Cinna seems to have been admitted into the conspiracy only by an afterthought and merely because the intrigue, which in consequence of the restriction of the tribunician powers needed a consul to bring forward its proposals, saw in him among the consular candidates for 667 its fittest instrument and so pushed him forward as consul.

Among the leaders appearing in the second rank of the movement were some abler heads; such was the tribune of the people Gnaeus Papirius Carbo, who had made himself a name by his impetuous popular eloquence, and above all Quintus Sertorius, one of the most talented of Roman officers and a man in every respect excellent, who since his candidature for the tribunate of the people had been a personal enemy to Sulla and had been led by this quarrel into the ranks of the disaffected to which he did not at all by nature belong.

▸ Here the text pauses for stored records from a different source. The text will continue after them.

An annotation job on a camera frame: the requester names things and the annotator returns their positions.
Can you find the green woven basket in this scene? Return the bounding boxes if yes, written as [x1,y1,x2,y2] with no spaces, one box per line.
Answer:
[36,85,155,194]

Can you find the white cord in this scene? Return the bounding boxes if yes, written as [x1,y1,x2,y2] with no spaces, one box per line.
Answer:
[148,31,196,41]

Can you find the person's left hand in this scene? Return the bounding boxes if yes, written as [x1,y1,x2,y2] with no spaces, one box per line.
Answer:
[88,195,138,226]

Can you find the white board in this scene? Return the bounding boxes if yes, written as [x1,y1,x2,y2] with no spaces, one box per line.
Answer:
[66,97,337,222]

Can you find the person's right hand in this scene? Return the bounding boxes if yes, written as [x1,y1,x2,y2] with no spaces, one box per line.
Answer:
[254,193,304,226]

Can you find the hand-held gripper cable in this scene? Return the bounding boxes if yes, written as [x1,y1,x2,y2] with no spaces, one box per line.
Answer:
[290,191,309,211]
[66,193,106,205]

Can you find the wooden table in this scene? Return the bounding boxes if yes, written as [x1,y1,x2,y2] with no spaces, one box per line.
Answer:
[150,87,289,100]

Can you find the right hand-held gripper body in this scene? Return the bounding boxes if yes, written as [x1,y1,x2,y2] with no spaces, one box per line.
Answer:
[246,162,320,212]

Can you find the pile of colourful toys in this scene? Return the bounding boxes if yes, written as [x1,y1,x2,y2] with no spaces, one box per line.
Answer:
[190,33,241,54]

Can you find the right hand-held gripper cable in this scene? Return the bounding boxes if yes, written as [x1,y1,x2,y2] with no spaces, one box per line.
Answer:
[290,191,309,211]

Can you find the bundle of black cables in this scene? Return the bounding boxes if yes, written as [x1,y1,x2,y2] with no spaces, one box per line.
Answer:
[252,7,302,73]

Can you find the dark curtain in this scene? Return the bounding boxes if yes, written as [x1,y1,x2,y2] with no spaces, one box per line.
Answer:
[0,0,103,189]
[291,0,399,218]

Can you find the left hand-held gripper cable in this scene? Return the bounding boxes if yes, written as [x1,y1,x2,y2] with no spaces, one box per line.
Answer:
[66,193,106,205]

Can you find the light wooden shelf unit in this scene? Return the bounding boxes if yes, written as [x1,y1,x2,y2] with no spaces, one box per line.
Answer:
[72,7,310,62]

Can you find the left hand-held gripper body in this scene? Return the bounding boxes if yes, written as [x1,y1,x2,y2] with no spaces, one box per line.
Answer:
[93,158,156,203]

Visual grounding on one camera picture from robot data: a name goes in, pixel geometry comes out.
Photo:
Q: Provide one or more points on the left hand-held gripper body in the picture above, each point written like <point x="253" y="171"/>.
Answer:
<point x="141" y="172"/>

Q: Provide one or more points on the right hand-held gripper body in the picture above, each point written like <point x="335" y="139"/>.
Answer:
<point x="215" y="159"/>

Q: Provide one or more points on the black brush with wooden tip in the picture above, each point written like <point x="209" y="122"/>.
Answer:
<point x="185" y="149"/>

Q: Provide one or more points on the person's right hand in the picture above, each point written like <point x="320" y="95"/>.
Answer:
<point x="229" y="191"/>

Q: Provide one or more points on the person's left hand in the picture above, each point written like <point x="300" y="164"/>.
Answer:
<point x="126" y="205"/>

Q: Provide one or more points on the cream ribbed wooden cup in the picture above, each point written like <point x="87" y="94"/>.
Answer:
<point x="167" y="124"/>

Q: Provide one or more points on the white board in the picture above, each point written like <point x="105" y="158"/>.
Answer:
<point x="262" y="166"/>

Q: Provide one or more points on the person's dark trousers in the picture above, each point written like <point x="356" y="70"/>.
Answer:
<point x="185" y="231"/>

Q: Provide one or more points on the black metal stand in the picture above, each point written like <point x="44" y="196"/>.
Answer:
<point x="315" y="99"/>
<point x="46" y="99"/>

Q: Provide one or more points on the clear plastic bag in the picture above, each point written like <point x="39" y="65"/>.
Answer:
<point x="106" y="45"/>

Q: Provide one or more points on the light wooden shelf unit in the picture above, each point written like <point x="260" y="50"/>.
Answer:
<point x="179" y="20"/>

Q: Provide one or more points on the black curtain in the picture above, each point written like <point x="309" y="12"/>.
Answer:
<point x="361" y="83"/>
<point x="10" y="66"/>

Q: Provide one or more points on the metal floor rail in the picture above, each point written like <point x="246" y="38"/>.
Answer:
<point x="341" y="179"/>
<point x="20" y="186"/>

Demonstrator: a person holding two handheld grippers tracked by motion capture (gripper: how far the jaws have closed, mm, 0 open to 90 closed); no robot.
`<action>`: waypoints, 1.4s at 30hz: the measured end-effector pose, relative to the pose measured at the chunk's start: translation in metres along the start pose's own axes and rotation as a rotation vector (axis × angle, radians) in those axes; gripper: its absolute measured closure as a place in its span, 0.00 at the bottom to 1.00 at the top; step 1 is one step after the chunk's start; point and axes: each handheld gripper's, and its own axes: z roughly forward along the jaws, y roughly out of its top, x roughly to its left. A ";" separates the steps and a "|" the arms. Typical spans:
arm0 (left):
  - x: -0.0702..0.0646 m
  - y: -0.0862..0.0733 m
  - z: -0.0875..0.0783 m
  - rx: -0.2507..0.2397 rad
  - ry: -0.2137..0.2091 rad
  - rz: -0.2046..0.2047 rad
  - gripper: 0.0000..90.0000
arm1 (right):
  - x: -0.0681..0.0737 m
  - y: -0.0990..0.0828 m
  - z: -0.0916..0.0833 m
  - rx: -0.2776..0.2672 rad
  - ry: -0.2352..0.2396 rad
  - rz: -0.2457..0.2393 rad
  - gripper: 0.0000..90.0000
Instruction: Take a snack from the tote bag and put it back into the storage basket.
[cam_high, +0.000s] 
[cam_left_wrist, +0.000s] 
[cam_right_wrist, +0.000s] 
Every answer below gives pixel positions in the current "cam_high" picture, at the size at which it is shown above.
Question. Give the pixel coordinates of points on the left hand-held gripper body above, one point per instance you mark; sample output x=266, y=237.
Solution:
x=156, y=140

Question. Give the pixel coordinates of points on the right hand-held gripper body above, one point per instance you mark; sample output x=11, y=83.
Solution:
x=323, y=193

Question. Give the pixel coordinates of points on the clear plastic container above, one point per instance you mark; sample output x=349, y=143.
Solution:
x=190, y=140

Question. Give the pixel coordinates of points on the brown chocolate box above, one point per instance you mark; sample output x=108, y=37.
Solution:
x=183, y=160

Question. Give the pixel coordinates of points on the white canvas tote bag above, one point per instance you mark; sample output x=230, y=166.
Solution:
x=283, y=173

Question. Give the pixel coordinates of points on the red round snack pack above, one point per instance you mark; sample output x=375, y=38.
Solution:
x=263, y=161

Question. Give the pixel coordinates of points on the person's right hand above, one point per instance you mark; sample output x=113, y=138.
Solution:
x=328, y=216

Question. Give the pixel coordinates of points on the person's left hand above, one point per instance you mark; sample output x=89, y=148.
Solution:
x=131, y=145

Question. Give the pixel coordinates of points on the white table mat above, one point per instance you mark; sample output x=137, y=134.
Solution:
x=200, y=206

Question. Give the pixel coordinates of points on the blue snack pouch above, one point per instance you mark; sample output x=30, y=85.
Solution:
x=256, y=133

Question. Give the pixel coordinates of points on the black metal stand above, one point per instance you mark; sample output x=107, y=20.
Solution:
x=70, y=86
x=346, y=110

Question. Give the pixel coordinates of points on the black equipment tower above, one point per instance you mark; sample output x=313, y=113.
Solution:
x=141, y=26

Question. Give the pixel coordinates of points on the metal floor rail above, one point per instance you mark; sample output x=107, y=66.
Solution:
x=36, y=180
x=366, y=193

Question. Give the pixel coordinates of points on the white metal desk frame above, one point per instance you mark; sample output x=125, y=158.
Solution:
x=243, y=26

The proconsul Strabo, although at variance with the government, was yet far from going along with this faction.
Outbreak of the Cinnan Revolution Victory of the Government So long as Sulla was in Italy, the confederates for good reasons remained quiet.

But when the dreaded proconsul, yielding not to the exhortations of the consul Cinna but to the urgent state of matters in the east, had embarked, Cinna, supported by the majority of the college of tribunes, immediately submitted the projects of law which had been concerted as a partial reaction against the Sullan restoration of 666.